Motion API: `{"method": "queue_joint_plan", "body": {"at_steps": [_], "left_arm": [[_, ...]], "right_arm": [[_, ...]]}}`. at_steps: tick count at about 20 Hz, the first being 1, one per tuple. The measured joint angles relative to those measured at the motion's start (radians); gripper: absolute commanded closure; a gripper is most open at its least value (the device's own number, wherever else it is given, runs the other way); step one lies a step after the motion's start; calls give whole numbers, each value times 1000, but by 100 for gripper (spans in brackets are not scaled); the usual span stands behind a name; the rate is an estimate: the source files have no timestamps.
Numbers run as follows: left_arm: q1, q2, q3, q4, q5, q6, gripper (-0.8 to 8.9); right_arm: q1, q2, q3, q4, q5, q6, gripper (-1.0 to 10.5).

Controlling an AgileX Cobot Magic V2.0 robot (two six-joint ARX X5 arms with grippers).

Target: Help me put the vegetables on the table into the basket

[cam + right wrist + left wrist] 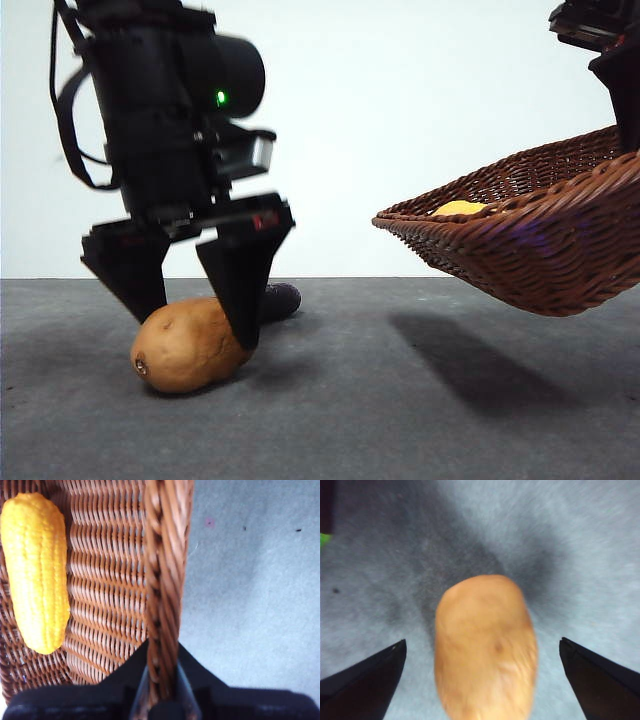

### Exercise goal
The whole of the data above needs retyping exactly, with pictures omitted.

### Result of the exercise
Motion API: `{"method": "queue_joint_plan", "body": {"at_steps": [_], "left_arm": [[_, ...]], "right_arm": [[_, ...]]}}`. at_steps: tick count at about 20 Hz, the first being 1, one per tuple. The measured joint angles relative to those measured at the motion's start (radians); gripper: absolute commanded closure; a gripper is most open at its least value (the device's own number, wherever else it is given, runs the other way); step one lies a step after the motion's start; calls give whole numbers, each value times 1000, but by 100 for gripper (spans in brackets are not scaled); the usual span stands behind a name; the rate is an estimate: the source files have no timestamps.
Numbers run as follows: left_arm: q1, q2, q3, q4, q5, q6, gripper (-0.8 to 8.9); right_arm: q1, q2, q3, q4, q5, q6, gripper (-1.0 to 10.5).

Controlling an AgileX Cobot Magic V2.0 robot (two six-joint ARX X5 arms with grippers).

Target: Help me put the vegetables on the table into the basket

[cam + right wrist + left wrist] 

The exercise is finished and nothing remains.